On several previous occasions it has happened to this writer of romance
to be justified of his romances by facts of startling similarity,
subsequently brought to light and to his knowledge. In this tale occurs
an instance of the sort, a "double-barrelled" instance indeed, that to
him seems sufficiently curious to be worthy of telling. The People of
the Mist of his adventure story worship a sacred crocodile to which they
make sacrifice, but in the original draft of the book this crocodile was
a snake--monstrum horrendum, informe, ingens. A friend of the writer,
an African explorer of great experience who read that draft, suggested
that the snake was altogether too unprecedented and impossible.
Accordingly, also at his suggestion, a crocodile was substituted.

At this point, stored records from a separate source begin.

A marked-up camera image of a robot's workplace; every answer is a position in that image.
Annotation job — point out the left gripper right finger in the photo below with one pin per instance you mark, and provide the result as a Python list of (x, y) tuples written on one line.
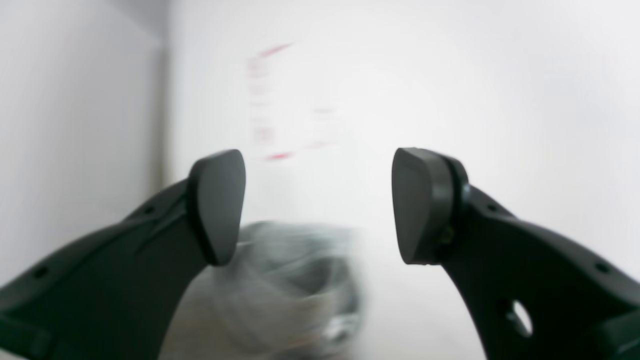
[(532, 293)]

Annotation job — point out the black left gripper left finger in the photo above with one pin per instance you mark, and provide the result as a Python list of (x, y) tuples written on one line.
[(112, 294)]

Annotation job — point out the grey T-shirt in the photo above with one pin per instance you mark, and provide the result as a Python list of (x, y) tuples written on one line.
[(289, 293)]

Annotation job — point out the red tape rectangle marking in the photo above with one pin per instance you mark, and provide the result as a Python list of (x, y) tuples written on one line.
[(290, 108)]

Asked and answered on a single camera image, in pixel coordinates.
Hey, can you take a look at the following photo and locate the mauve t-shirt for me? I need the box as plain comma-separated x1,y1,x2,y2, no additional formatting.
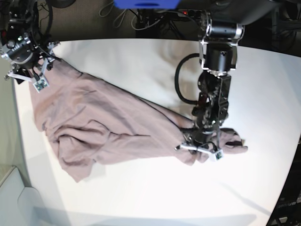
29,58,249,183

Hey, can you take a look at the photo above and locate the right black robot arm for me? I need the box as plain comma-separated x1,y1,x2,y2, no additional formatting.
0,0,60,92

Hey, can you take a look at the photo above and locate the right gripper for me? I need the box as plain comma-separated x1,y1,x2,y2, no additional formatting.
4,41,59,84

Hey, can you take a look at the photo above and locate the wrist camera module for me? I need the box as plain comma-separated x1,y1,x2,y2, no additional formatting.
33,77,49,93
209,149,224,162

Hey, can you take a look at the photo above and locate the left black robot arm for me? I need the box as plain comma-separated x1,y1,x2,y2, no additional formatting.
174,0,283,156

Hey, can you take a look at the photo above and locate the white power strip red switch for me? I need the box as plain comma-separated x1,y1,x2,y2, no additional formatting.
177,9,203,18

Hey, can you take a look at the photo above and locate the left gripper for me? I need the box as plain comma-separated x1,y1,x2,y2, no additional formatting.
175,126,223,155

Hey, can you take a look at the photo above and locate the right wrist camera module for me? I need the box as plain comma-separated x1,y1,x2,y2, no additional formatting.
33,77,49,93

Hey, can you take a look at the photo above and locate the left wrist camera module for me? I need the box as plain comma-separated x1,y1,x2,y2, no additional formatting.
209,149,224,162

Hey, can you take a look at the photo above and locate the blue box overhead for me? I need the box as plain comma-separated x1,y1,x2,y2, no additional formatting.
114,0,180,9

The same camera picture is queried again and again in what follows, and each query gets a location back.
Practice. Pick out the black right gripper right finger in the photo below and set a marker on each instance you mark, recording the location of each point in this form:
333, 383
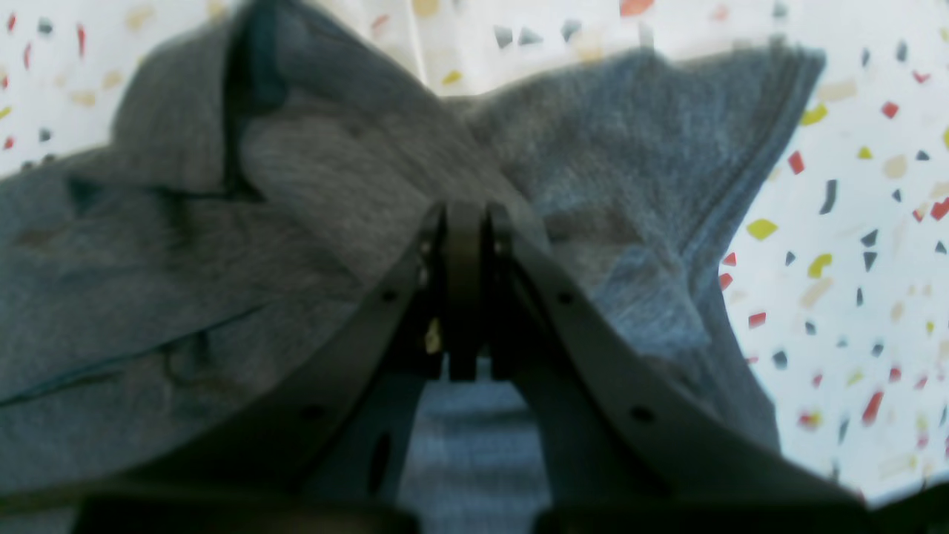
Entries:
639, 456

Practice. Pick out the terrazzo patterned tablecloth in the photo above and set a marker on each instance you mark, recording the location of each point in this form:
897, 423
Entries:
836, 281

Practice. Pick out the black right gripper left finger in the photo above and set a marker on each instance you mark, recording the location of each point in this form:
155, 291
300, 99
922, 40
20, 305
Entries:
323, 451

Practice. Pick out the grey t-shirt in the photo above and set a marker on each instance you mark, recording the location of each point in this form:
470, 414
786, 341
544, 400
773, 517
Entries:
265, 173

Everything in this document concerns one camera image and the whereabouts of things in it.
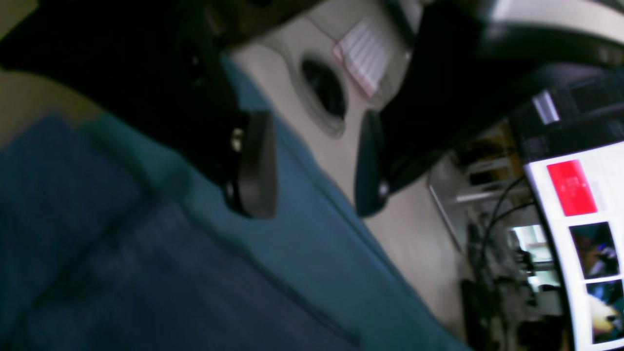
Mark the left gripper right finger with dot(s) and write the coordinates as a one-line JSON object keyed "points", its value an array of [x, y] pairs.
{"points": [[472, 63]]}

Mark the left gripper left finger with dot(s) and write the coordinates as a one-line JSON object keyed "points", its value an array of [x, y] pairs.
{"points": [[154, 64]]}

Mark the blue-grey heathered T-shirt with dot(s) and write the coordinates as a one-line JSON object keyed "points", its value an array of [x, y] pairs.
{"points": [[92, 262]]}

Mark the computer monitor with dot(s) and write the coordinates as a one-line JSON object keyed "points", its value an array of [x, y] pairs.
{"points": [[570, 141]]}

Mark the teal table cloth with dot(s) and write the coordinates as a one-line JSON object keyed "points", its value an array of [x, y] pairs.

Scarcely was this change effected, however, when Mr. R. T. Coryndon, the
slayer of almost the last white rhinoceros, published in the African
Review
of February 17, 1894, an account of a huge and terrific serpent
said to exist in the Dichwi district of Mashonaland, that in many
particulars resembled the snake of the story, whose prototype, by the
way, really lives and is adored as a divinity by certain natives in the
remote province of Chiapas in Mexico. Still, the tale being in type, the
alteration was suffered to stand. But now, if the Zoutpansberg Review
may be believed, the author can take credit for his crocodile also,
since that paper states that in the course of the recent campaign
against Malaboch, a chief living in the north of the Transvaal, his
fetish or god was captured, and that god, a crocodile fashioned in wood,
to which offerings were made. Further, this journal says that among
these people (as with the ancient Egyptians), the worship of the
crocodile is a recognised cult. Also it congratulates the present writer
on his intimate acquaintance with the more secret manifestations of
African folklore and beast worship. He must disclaim the compliment in
this instance as, when engaged in inventing the 'People of the Mist,'
he was totally ignorant that any of the Bantu tribes reverenced either
snake or crocodile divinities. But the coincidence is strange, and once
more shows, if further examples of the fact are needed, how impotent
are the efforts of imagination to vie with hidden truths--even with the
hidden truths of this small and trodden world.

September 20, 1894.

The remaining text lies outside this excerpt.